In the dimerization interface, 27 residues from each protomer participate in direct intermolecular interactions. These residues dispersedly locate in several regions of the primary sequence: the α1 and α4 helice, the linker between the α3 and α4 helices, and the C-terminus (Figures 1B). Formation of the homodimer buries a total of 2793 Å2 of solvent accessible surface area from the two protomers. In comparison, the corresponding values for the Caprin-1 dimer and the Caprin-2 dimer are 3398 Å2 and 2810 Å2 respectively (Wu et al., 2016). The buried surface areas in the three Caprin protein dimers are comparable to each other and are significantly larger than the estimated minimal area of 1200 Å2 required for a stable protein-protein complex (Chothia & Janin, 1975; Jones & Thornton, 1995).

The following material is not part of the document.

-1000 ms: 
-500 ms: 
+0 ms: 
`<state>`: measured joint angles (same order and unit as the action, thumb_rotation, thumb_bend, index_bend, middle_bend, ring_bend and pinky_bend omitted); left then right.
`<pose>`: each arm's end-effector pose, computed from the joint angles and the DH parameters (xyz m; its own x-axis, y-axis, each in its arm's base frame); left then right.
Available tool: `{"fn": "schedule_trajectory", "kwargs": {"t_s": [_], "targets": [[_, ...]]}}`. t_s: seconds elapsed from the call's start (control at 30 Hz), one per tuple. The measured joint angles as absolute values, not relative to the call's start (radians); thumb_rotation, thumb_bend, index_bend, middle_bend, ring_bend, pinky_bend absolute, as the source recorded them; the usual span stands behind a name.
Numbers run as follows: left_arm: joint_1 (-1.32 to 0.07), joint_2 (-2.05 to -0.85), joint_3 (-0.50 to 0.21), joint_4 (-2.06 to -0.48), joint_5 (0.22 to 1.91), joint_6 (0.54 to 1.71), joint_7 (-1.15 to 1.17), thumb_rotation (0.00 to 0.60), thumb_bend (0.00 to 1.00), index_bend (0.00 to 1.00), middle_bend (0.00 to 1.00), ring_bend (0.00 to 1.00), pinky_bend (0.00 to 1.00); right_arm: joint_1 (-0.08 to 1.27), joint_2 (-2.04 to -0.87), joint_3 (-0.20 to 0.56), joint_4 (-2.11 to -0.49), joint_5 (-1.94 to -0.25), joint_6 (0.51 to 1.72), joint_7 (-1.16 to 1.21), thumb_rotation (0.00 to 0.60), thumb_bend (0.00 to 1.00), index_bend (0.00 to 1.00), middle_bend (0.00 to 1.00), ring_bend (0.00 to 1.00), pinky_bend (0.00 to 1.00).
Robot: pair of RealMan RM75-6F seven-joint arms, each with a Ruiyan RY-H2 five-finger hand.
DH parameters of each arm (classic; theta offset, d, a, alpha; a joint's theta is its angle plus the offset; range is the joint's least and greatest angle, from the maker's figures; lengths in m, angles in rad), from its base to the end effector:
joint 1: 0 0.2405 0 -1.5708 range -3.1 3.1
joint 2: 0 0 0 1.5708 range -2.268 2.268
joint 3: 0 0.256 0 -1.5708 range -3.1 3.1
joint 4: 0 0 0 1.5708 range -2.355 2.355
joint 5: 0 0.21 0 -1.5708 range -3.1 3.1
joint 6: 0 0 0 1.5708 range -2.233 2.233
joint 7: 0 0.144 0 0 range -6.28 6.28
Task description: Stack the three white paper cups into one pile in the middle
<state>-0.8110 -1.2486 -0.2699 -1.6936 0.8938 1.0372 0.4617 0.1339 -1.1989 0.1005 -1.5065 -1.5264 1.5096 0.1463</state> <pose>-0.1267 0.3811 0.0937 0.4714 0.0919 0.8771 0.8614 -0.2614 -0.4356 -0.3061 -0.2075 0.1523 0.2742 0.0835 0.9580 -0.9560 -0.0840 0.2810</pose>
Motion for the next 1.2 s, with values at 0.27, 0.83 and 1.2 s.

The dCaprin dimer shares conserved molecular interactions in the dimerization interface with the Caprin-1 and Caprin-2 dimers

In the dimerization interface of the dCaprin dimeric structure, several factors contribute to the formation of the dimer. First of all, the surface contours of the two protomers in the dimerization interface are highly complementary to each other (Figure 3A). The two protomers may stabilize each other through this shape complementarity. In addition, various kinds of inter-molecular interactions are observed in the dimerization interface, including van der Waals interactions, hydrogen bonds, and electrostatic interactions (Figures 3B and 4).

Figure 3. Molecular interactions that mediate the homodimerization of dCaprin.

Figure 3.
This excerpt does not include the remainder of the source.